Just imagie a young gingerbread girly visting her grandma's house and looking up on the wall and seeing these wonderful posters hung up:



It was great and may have awoken all this simping over men who very much belong on these wounderful covers in me 😂
I thought I would share a few of the covers for everyone's viewing pleasure!!
Have a great day/night!!
GRANDMOTHER GINGERNUT, YOU BEAUTIFUL BEAUTIFUL WOMAN.

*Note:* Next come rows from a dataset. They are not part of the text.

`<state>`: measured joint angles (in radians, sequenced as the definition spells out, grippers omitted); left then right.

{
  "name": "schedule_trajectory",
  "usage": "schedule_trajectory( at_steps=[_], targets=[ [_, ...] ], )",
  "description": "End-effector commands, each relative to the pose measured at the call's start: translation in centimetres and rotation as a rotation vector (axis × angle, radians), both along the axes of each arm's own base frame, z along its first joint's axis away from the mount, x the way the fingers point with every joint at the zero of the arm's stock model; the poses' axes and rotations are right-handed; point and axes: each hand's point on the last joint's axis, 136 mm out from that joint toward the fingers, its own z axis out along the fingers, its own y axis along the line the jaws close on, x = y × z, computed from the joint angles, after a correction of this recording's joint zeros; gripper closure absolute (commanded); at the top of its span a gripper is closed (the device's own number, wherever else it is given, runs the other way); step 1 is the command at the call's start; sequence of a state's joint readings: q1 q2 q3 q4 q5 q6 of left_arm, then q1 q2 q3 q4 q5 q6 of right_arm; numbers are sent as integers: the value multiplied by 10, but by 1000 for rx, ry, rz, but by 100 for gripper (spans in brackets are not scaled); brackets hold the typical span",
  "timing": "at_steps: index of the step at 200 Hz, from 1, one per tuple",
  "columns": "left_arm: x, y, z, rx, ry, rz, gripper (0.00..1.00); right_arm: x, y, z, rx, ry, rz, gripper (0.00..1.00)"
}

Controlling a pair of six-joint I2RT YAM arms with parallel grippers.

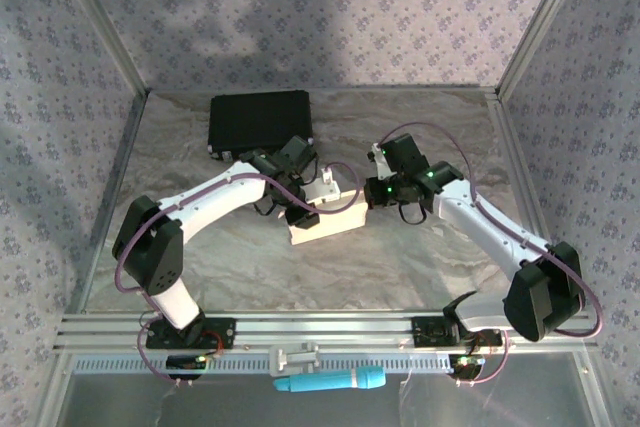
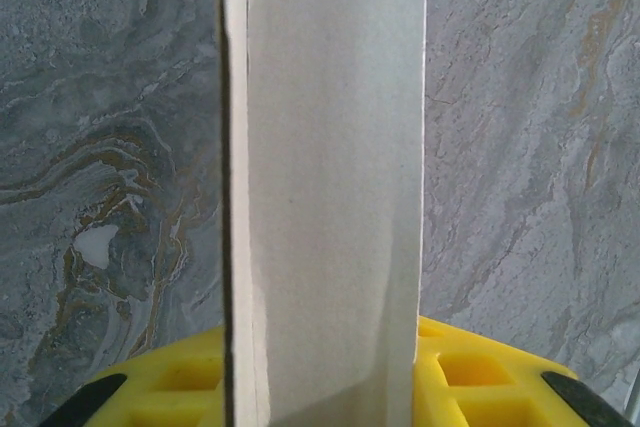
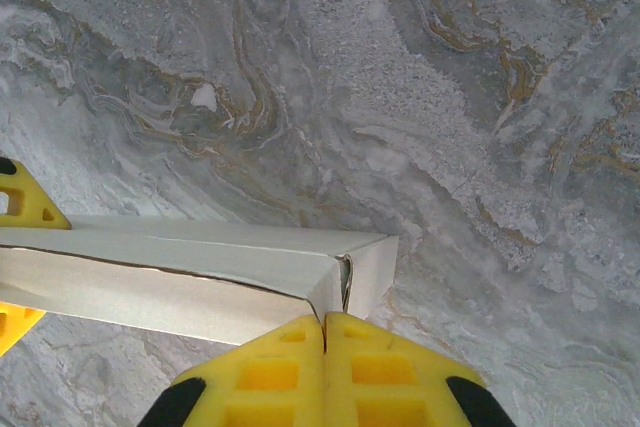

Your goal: Fold the paper box

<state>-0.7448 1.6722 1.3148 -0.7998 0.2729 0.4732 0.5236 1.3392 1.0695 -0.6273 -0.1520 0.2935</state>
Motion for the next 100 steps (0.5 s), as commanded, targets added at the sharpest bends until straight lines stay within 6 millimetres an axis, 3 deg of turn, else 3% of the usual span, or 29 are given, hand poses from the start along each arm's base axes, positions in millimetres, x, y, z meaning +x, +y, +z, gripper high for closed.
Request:
schedule_trajectory(
  at_steps=[1, 63, 100],
  targets=[
    [12, 0, 3, -3, -23, 30, 68, -16, -16, -19, -62, 106, -83, 100],
    [14, -1, 3, -2, -26, 24, 69, -12, -15, -8, -37, 139, -138, 100],
    [15, -1, 3, -2, -31, 26, 69, -14, -19, -17, -63, 147, -141, 100]
  ],
)
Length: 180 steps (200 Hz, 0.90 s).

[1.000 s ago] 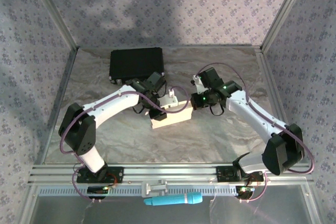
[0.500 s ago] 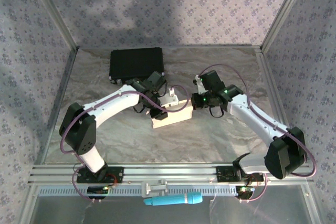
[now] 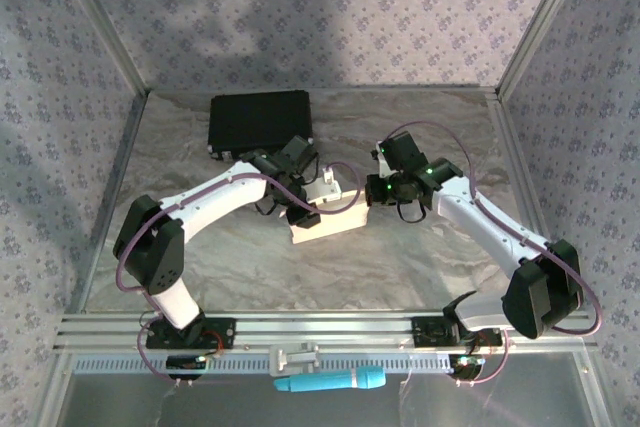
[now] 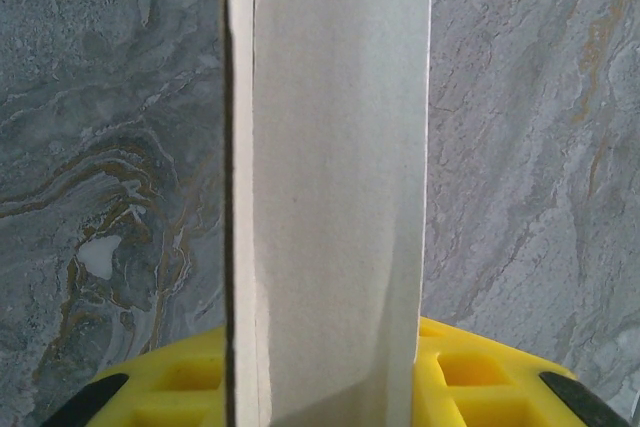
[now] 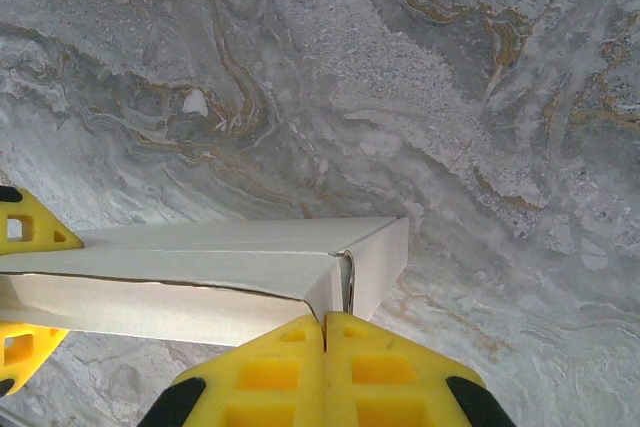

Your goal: Fold the paper box

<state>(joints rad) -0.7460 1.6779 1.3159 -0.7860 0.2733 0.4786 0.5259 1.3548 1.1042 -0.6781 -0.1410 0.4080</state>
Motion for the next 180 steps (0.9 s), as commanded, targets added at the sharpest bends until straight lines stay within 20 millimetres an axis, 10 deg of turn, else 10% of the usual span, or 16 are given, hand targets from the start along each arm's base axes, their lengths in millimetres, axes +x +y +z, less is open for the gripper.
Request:
schedule_trajectory(
  at_steps=[1, 180],
  targets=[
    [13, 2, 3, 4, -22, 32, 69, -12, -17, -18, -83, 82, -38, 100],
    [9, 5, 56, -203, -115, 191, 43, -7, -20, -3, -139, -8, -64, 100]
  ],
)
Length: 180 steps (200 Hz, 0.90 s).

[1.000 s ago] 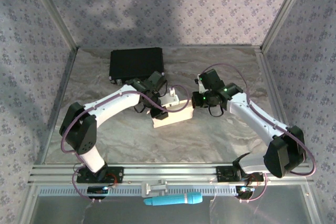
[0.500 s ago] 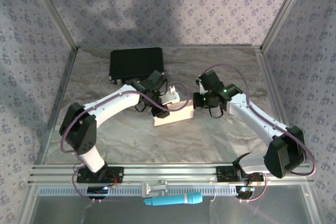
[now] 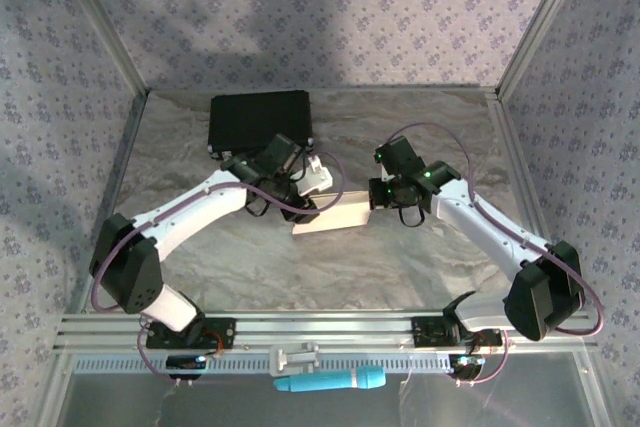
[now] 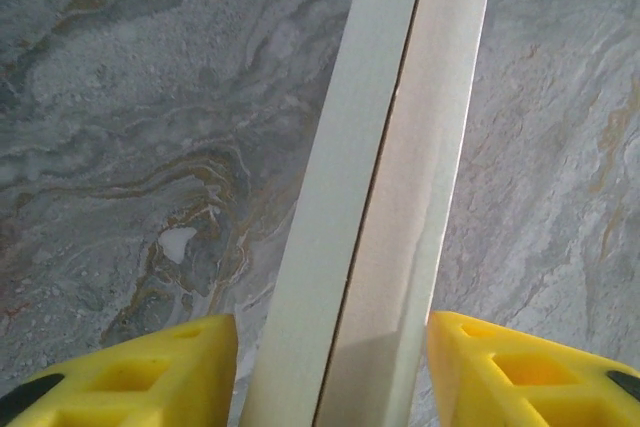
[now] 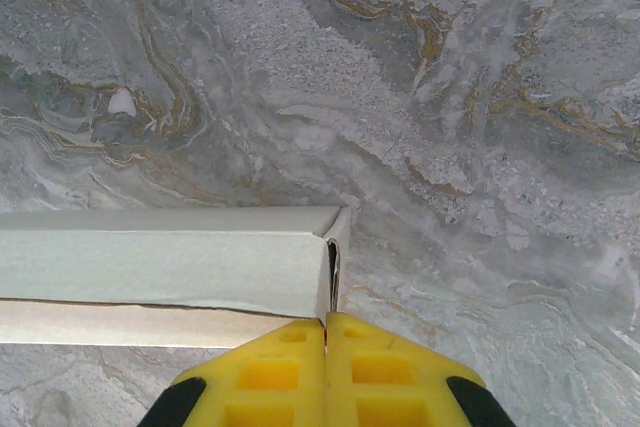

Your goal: Fold the paper box

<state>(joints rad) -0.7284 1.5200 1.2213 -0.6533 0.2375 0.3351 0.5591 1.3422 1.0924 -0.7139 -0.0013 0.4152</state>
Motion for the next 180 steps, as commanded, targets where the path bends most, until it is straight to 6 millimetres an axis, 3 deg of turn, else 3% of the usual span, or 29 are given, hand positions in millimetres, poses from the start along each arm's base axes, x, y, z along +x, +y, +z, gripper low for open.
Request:
schedule_trajectory(
  at_steps=[1, 60, 94, 123, 144, 180],
  targets=[
    [-2, -2, 20, -76, -18, 31, 43, -4, -4, 4, -21, 20, -20, 100],
    [-5, 6, 29, -95, -37, 70, 41, -1, 1, 5, -22, 18, -24, 100],
    [8, 19, 39, -88, -74, 209, 38, 1, 5, 6, -27, 17, -18, 100],
    [13, 39, 48, -95, -49, 366, 47, 0, 8, 4, -33, 22, -14, 100],
    [2, 51, 50, -94, -3, 417, 53, -1, 9, 2, -36, 26, -7, 100],
    [2, 72, 47, -77, 38, 504, 55, -5, 9, -5, -45, 37, 2, 100]
  ],
)
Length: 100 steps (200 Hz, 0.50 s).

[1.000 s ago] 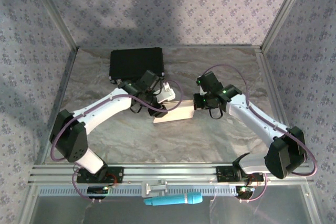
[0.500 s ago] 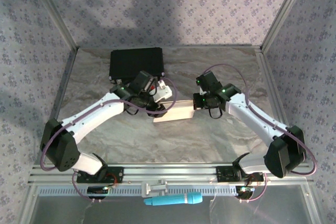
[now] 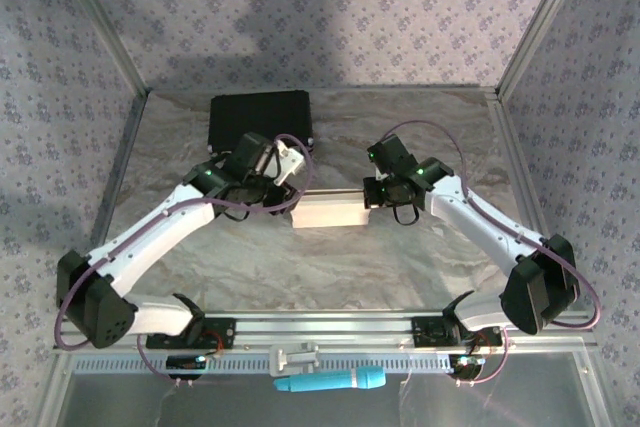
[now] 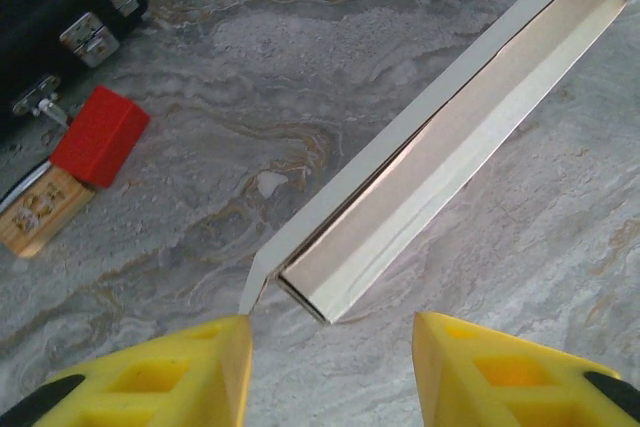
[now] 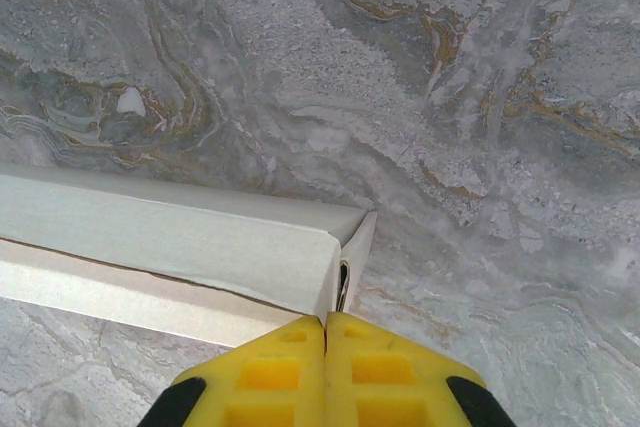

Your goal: Fold the paper box

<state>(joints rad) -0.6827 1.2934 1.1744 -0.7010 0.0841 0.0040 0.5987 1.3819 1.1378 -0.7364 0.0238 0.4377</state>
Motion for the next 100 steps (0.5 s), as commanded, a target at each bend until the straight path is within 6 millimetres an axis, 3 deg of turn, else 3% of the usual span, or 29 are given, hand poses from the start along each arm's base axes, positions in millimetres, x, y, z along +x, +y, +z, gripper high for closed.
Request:
schedule_trajectory(
  at_steps=[1, 39, 100],
  targets=[
    [-2, 20, -2, 3, 68, 102, 56, -5, -2, -7, -28, 29, -6, 100],
    [4, 18, -8, 37, 129, 66, 64, -4, -2, -7, -27, 27, -5, 100],
    [16, 13, -25, 95, 134, -6, 59, -5, -1, -7, -22, 31, -1, 100]
  ],
)
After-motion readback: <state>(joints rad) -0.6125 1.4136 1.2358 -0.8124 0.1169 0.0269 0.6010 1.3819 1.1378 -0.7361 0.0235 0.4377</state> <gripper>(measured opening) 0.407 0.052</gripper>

AAAAAAAAAAAAAAAAAAAAAAAAAAAAAAA
Just picturing a small Gingernut girly skipping up the steps of her grandmother's cottage to bring baked pastries and sweets - only to find her Grandmother hunched over a writing desk and crafting smutty literature.
I am screaming Gingernut. I am actually screaming.
How special that your talent has been founded by generations of powerful women. This is spectacular lore, and I am so grateful you shared it with me.
(Beckman as the third cover, though)
@feral-artistry @i-am-vita LOOK! LOOK AT WHAT WE'VE GOT HERE. LOOOOOOOOK.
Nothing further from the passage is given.